Description of the task
Please repeat the entries below exactly as written, leaving out any images.

Information
=== Begin Enclosure ===
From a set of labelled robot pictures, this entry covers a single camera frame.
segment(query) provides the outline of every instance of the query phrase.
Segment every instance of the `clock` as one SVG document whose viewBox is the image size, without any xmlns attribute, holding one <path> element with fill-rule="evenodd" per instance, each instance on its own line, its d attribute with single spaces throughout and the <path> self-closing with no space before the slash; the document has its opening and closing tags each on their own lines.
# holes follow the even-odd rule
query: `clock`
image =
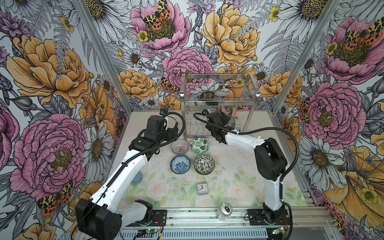
<svg viewBox="0 0 384 240">
<path fill-rule="evenodd" d="M 208 193 L 208 184 L 207 182 L 199 182 L 197 183 L 197 194 L 204 195 Z"/>
</svg>

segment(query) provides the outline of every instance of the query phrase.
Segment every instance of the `floral wallpaper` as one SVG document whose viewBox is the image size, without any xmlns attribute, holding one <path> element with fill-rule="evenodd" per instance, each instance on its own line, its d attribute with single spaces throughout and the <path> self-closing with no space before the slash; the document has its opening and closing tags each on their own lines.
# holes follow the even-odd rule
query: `floral wallpaper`
<svg viewBox="0 0 384 240">
<path fill-rule="evenodd" d="M 384 2 L 342 1 L 337 13 L 345 16 L 330 22 L 277 117 L 300 142 L 298 165 L 343 239 L 380 240 L 384 239 Z M 261 95 L 274 98 L 285 75 L 268 78 L 260 87 Z"/>
<path fill-rule="evenodd" d="M 0 0 L 0 231 L 69 240 L 127 121 L 65 0 Z"/>
</svg>

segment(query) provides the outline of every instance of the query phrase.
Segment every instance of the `pink peony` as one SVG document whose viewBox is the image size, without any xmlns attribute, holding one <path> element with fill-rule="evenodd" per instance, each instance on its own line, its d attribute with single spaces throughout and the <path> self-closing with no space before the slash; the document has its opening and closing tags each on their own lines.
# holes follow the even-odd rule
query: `pink peony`
<svg viewBox="0 0 384 240">
<path fill-rule="evenodd" d="M 336 150 L 356 139 L 367 118 L 358 90 L 347 83 L 322 83 L 310 97 L 308 115 L 310 122 L 304 124 L 307 136 L 315 135 Z"/>
<path fill-rule="evenodd" d="M 18 168 L 11 175 L 11 189 L 38 200 L 58 193 L 69 181 L 77 187 L 85 175 L 81 165 L 87 140 L 84 128 L 65 114 L 26 127 L 15 144 Z"/>
<path fill-rule="evenodd" d="M 12 142 L 20 132 L 19 123 L 7 108 L 0 106 L 0 170 L 8 162 L 12 152 Z"/>
<path fill-rule="evenodd" d="M 355 30 L 362 32 L 374 22 L 362 22 L 358 18 L 347 17 L 334 31 L 334 36 L 328 38 L 328 48 L 324 62 L 321 63 L 322 71 L 339 81 L 349 81 L 352 84 L 362 84 L 375 76 L 384 67 L 384 37 L 372 45 L 359 44 L 354 50 L 345 48 L 345 34 Z"/>
<path fill-rule="evenodd" d="M 144 41 L 144 46 L 151 54 L 161 54 L 163 52 L 174 51 L 180 46 L 185 46 L 189 39 L 190 22 L 189 18 L 184 18 L 183 13 L 180 12 L 179 6 L 175 6 L 168 0 L 168 7 L 172 10 L 171 24 L 174 27 L 174 33 L 172 37 L 162 37 L 160 39 L 148 39 Z M 132 8 L 131 19 L 134 27 L 131 28 L 133 34 L 138 34 L 140 31 L 147 31 L 147 25 L 144 23 L 144 18 L 149 15 L 155 15 L 158 4 L 154 7 L 148 5 L 144 8 L 142 5 L 140 8 Z"/>
<path fill-rule="evenodd" d="M 174 51 L 171 57 L 163 60 L 164 77 L 173 86 L 181 87 L 181 74 L 211 74 L 213 73 L 211 61 L 208 56 L 198 53 L 193 48 L 179 48 Z M 211 79 L 192 79 L 193 83 L 188 84 L 188 91 L 199 87 L 199 84 L 209 84 Z"/>
</svg>
=== End Enclosure ===
Response
From a set of labelled robot pictures, this entry covers a single camera frame.
segment(query) provides the outline of every instance of the query phrase.
Segment every instance of the `clock` as one SVG document whose viewBox is the image size, without any xmlns attribute, holding one <path> element with fill-rule="evenodd" per instance, each instance on its own line, its d attribute with single spaces throughout and the <path> self-closing with no space before the slash; the document has its opening and closing tags each on their own lines.
# holes follow the even-odd rule
query: `clock`
image =
<svg viewBox="0 0 384 240">
<path fill-rule="evenodd" d="M 208 193 L 208 184 L 207 182 L 199 182 L 197 183 L 197 194 L 204 195 Z"/>
</svg>

segment(query) provides the outline of every instance of the query phrase.
Segment every instance of the `floral wallpaper` as one SVG document whose viewBox is the image size, without any xmlns attribute, holding one <path> element with fill-rule="evenodd" per instance, each instance on its own line, its d attribute with single spaces throughout and the <path> self-closing with no space before the slash; the document has its opening and closing tags each on their own lines.
# holes follow the even-odd rule
query: `floral wallpaper`
<svg viewBox="0 0 384 240">
<path fill-rule="evenodd" d="M 384 2 L 342 1 L 337 13 L 345 16 L 330 22 L 277 117 L 300 142 L 298 165 L 343 239 L 380 240 L 384 239 Z M 261 95 L 274 98 L 285 75 L 268 78 L 260 87 Z"/>
<path fill-rule="evenodd" d="M 0 0 L 0 231 L 69 240 L 127 121 L 65 0 Z"/>
</svg>

segment(query) provides the outline of every instance of the query phrase.
Segment every instance of the `pink peony` as one SVG document whose viewBox is the image size, without any xmlns attribute, holding one <path> element with fill-rule="evenodd" per instance, each instance on its own line, its d attribute with single spaces throughout and the <path> self-closing with no space before the slash; the document has its opening and closing tags each on their own lines.
# holes follow the even-odd rule
query: `pink peony`
<svg viewBox="0 0 384 240">
<path fill-rule="evenodd" d="M 336 150 L 356 139 L 367 118 L 358 90 L 347 83 L 322 83 L 310 97 L 308 115 L 310 122 L 304 124 L 307 136 L 315 135 Z"/>
<path fill-rule="evenodd" d="M 18 168 L 11 175 L 11 189 L 38 200 L 58 193 L 69 181 L 77 187 L 85 175 L 81 165 L 87 140 L 84 128 L 65 114 L 26 127 L 15 144 Z"/>
<path fill-rule="evenodd" d="M 12 142 L 20 132 L 19 123 L 7 108 L 0 106 L 0 170 L 8 162 L 12 152 Z"/>
<path fill-rule="evenodd" d="M 355 30 L 362 32 L 374 22 L 362 22 L 358 18 L 347 17 L 334 31 L 334 36 L 328 38 L 328 48 L 324 62 L 321 63 L 322 71 L 339 81 L 349 81 L 352 84 L 362 84 L 375 76 L 384 67 L 384 37 L 372 45 L 359 44 L 354 50 L 345 48 L 345 34 Z"/>
<path fill-rule="evenodd" d="M 144 41 L 144 46 L 151 54 L 161 54 L 163 52 L 174 51 L 180 46 L 185 46 L 189 39 L 190 22 L 189 18 L 184 18 L 183 13 L 180 12 L 179 6 L 175 6 L 168 0 L 168 7 L 172 10 L 171 24 L 174 27 L 174 33 L 172 37 L 162 37 L 160 39 L 148 39 Z M 132 8 L 131 19 L 134 27 L 131 28 L 133 34 L 138 34 L 140 31 L 147 31 L 147 25 L 144 23 L 144 18 L 149 15 L 155 15 L 158 4 L 154 7 L 148 5 L 144 8 L 142 5 L 140 8 Z"/>
<path fill-rule="evenodd" d="M 174 51 L 171 57 L 163 60 L 164 77 L 173 86 L 181 87 L 181 74 L 211 74 L 213 73 L 211 61 L 208 56 L 198 53 L 193 48 L 179 48 Z M 211 79 L 192 79 L 193 83 L 188 84 L 188 91 L 199 87 L 199 84 L 209 84 Z"/>
</svg>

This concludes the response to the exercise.